Relations économiques bilatérales entre la France et la République tchèque

Le montant des échanges commerciaux entre la France et la République tchèque s’est établi à 12,4 milliards EUR en 2018. La France accuse avec ce pays, 2ème partenaire parmi les nouveaux entrants dans l’UE, son premier déficit commercial en Europe centrale : 2,74 milliards EUR en 2018. La part de marché de la République tchèque dans les échanges globaux de la France (hors matériel militaire) est stable ; elle est de 2,4% pour les importations (7,6 milliards EUR) et 1,7% pour les exportations (4,8 milliards EUR) en 2018. La France maintient son rang de 5ème partenaire commercial de la République tchèque : elle est son 6ème fournisseur et son 4ème client.

  • Depuis 2004, des échanges en forte progression ... 

En 2018, les échanges commerciaux entre la France et la République tchèque ont atteint un plus haut historique : 12,4 milliards EUR, une augmentation de 16% par rapport à 2017, selon les Douanes françaises. La France a exporté vers ce marché de proximité 4,8 milliards EUR (+6,2% par rapport à 2017) et importé 7,6 milliards EUR (+7,7% par rapport à 2017) en 2018.
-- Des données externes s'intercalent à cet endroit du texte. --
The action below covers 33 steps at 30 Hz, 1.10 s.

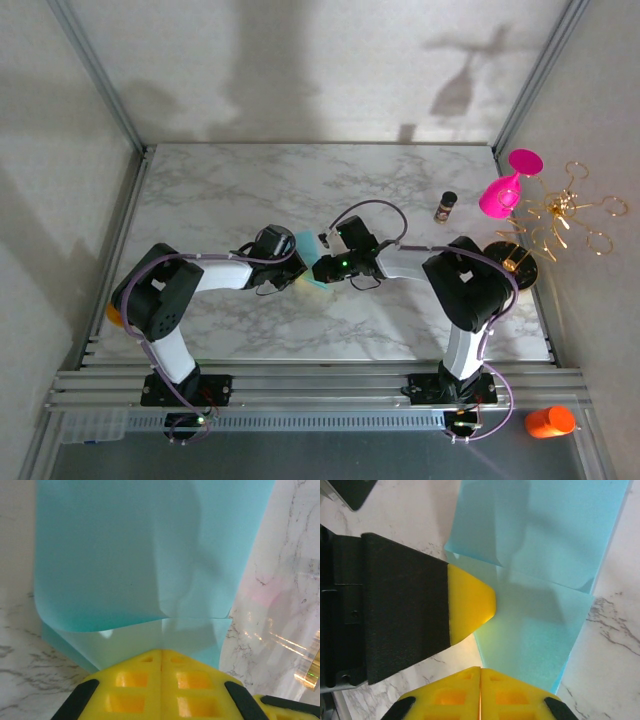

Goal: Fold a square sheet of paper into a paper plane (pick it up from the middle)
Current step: Third fold the triangle at the center of the table.

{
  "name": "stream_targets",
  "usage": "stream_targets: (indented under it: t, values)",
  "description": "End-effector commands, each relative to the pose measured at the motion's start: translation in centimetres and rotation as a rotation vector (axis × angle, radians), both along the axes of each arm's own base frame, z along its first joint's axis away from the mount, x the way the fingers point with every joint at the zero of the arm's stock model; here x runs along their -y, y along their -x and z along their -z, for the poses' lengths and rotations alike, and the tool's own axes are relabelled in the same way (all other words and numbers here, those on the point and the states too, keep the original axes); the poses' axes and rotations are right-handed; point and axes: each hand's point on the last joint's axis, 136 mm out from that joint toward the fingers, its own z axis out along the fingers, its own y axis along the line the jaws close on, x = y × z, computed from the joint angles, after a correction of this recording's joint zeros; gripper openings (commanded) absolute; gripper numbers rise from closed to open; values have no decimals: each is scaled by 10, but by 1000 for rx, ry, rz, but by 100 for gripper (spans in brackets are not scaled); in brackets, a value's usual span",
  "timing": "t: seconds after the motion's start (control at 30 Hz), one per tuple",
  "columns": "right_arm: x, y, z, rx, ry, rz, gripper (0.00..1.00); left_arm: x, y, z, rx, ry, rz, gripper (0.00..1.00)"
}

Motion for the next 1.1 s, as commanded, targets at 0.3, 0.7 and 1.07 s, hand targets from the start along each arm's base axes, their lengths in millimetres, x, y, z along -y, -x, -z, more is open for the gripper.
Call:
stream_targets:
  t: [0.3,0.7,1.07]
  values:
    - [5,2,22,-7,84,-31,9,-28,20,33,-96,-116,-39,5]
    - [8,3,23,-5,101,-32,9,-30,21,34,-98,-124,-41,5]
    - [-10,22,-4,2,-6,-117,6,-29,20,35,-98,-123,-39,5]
Si le montant des échanges bilatéraux a fortement progressé depuis l’entrée de la République Tchèque dans l’UE (+86% pour les exportations, +278% pour les importations), c’est sur un mode déséquilibré, alimentant notre déficit qui s’est établi à 2,7 milliards EUR en 2018, dont 1,8 milliard EUR attribuable au seul secteur automobile, un niveau stable depuis 2011.
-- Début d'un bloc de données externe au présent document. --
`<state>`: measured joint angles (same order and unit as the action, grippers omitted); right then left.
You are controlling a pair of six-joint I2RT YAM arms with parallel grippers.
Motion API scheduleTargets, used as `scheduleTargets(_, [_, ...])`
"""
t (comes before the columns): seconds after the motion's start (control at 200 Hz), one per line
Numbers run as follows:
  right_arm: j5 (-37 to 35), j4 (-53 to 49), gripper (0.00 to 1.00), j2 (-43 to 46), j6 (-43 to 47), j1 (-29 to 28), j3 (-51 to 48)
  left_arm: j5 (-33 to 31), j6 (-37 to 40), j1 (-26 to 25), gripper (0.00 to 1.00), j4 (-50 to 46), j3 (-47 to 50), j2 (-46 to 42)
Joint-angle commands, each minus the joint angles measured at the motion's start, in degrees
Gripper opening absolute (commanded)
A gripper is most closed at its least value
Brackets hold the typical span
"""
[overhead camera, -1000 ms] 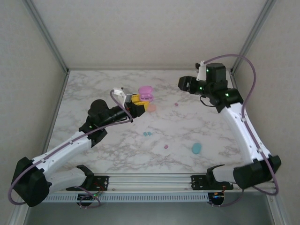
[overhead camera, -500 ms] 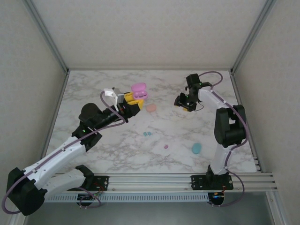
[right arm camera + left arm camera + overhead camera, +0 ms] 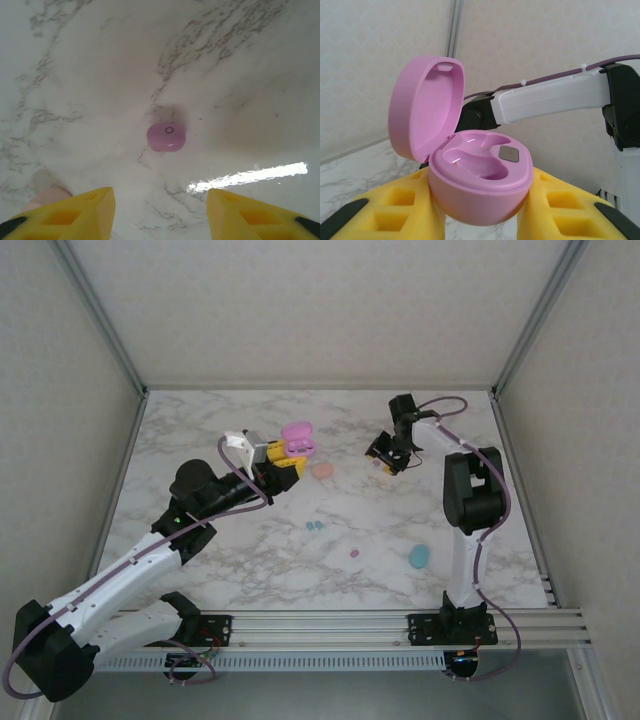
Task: Insert wireless bluetooth earbuds into charging case
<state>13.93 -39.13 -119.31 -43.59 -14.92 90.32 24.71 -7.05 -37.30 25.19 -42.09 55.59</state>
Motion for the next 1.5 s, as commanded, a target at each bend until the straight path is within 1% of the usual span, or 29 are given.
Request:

Les échanges commerciaux sont essentiellement constitués d’équipements mécaniques et de matériel de transport, dans un sens comme dans l’autre (45% des exportations françaises en République tchèque et 72% de nos importations). Seuls les produits pharmaceutiques et cosmétiques nous permettent de dégager un excédent commercial (381 millions EUR). 
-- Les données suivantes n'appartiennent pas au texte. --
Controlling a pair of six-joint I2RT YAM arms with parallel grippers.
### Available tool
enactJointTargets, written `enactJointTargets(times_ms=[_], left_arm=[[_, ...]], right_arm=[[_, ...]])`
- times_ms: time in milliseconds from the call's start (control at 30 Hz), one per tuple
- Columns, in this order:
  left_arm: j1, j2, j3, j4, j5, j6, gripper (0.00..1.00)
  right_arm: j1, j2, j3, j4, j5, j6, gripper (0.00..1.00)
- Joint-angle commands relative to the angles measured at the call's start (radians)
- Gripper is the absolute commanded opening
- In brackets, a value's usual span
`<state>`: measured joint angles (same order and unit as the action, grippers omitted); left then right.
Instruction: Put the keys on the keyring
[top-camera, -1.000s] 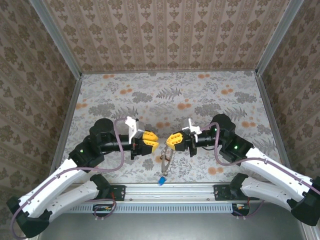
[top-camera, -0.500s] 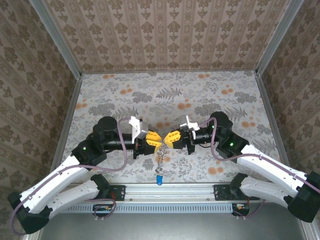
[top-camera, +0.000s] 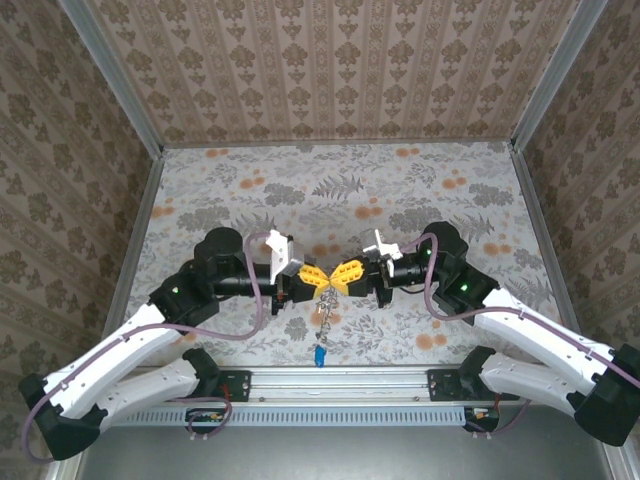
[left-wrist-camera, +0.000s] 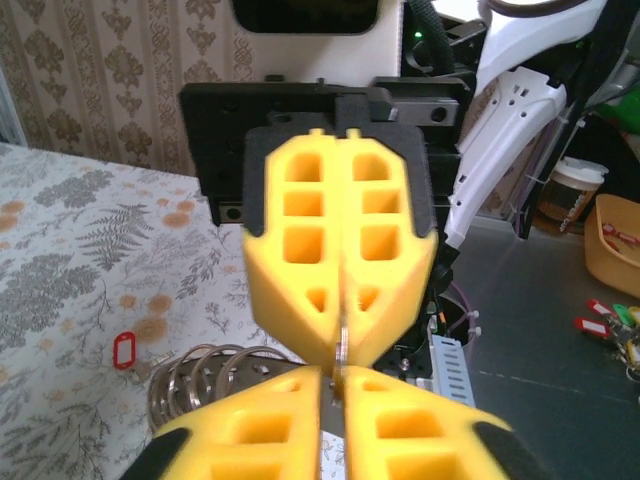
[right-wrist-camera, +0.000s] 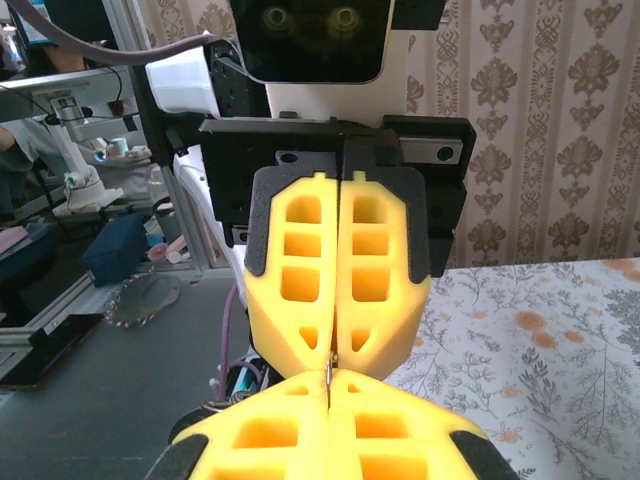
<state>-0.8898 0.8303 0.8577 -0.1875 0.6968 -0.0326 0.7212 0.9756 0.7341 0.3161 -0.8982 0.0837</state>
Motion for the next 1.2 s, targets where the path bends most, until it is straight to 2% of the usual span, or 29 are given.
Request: enactJointTargets(times_ms=[0, 200, 367, 433, 600, 700, 967, 1167], left_arm=[[-0.007, 0.011, 0.027, 0.017, -0.002, 0.015, 0.0], [-0.005, 0.012, 0.03, 0.0, -0.009, 0.042, 0.0], [0.017, 0.0, 0.03, -0.02, -0.09, 0.091, 0.0], [0.029, -0.014, 0.026, -0.023, -0.07, 0.112, 0.0], [0.036, -0.023, 0.053, -0.105, 0.002, 0.188, 0.0], [0.035, -0.007, 0.081, -0.165, 0.04, 0.234, 0.0], [0.022, 0.036, 0.135, -0.247, 0.045, 0.291, 0.0], [0.022, 0.037, 0.098, -0.158, 0.054, 0.252, 0.0]], right_arm=[[0.007, -0.011, 0.03, 0.063, -0.042, 0.009, 0.0], [0.007, -0.018, 0.032, 0.018, -0.021, -0.021, 0.02], [0.007, -0.05, 0.032, -0.091, 0.06, -0.063, 0.41], [0.005, -0.082, 0.031, -0.154, 0.107, -0.085, 0.47], [-0.031, -0.187, 0.003, -0.259, 0.231, -0.103, 0.47], [-0.042, -0.198, 0.019, -0.321, 0.255, -0.139, 0.46], [-0.038, -0.125, 0.059, -0.324, 0.151, -0.163, 0.41], [-0.019, -0.092, 0.034, -0.219, 0.094, -0.117, 0.37]])
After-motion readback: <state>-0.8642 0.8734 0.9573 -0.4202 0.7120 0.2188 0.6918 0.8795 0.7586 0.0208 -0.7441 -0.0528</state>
  • ...qui se traduisent par un déficit commercial structurel 

L’implantation de nombreux groupes étrangers en République tchèque s’expliquent non pas par la taille du marché mais pas la compétitivité des coûts de production. C’est la raison pour laquelle la plupart des industriels français implantés en République tchèque exportent la majorité de leur production vers la France, à l’instar de Toyota-Peugeot-Citroën (TPCA), qui exporte 99% de sa production locale. Par ailleurs, le déficit commercial de la France avec la République tchèque (2,7 milliards EUR) ne constitue pas une anomalie au regard de nos concurrents européens. L’Allemagne, qui utilise largement le potentiel de sous-traitance industrielle tchèque, accuse pour la quatrième année consécutive un déficit commercial dont l’écart tend à se creuser (16,6 milliards EUR), malgré une position de 1er fournisseur et une part de marché de plus de 30% dans les importations tchèques.

  • Des échanges concentrés sur les équipements et matériels mécaniques et automobiles en très forte augmentation depuis 2000

La France exporte majoritairement vers la République tchèque des équipements mécaniques, du matériel électrique, électronique et informatique (28%, +7,6% par rapport à 2017, +85% par rapport à 2000), des véhicules et carrosseries (7,6%, +10,3% par rapport à 2017, +85% depuis 2000), des équipements automobiles (8%, stable par rapport à 2017, +298% depuis 2000), des produits pharmaceutiques (9,4%, -5,6 % par rapport à 2017, + 339% depuis 2000), des produits chimiques, parfums et cosmétiques (13%, +10,9% par rapport à 2017, +220% par rapport à 2000) et des produits métallurgiques et métalliques (10%, +11,4% par rapport à 2017, +208% par rapport à 2000). La France importe 36% de matériel de transport en provenance de la République tchèque dont 20% de véhicules et carrosseries automobiles (+10,8% par rapport à 2017 et +798% depuis 2000), 13% d’équipements automobiles (+19,5% par rapport à 2017, +677% depuis 2000) et 36% d’équipements mécaniques, de matériel électrique, électronique et informatique (+5,8% par rapport à 2017, +533% par rapport à 2000).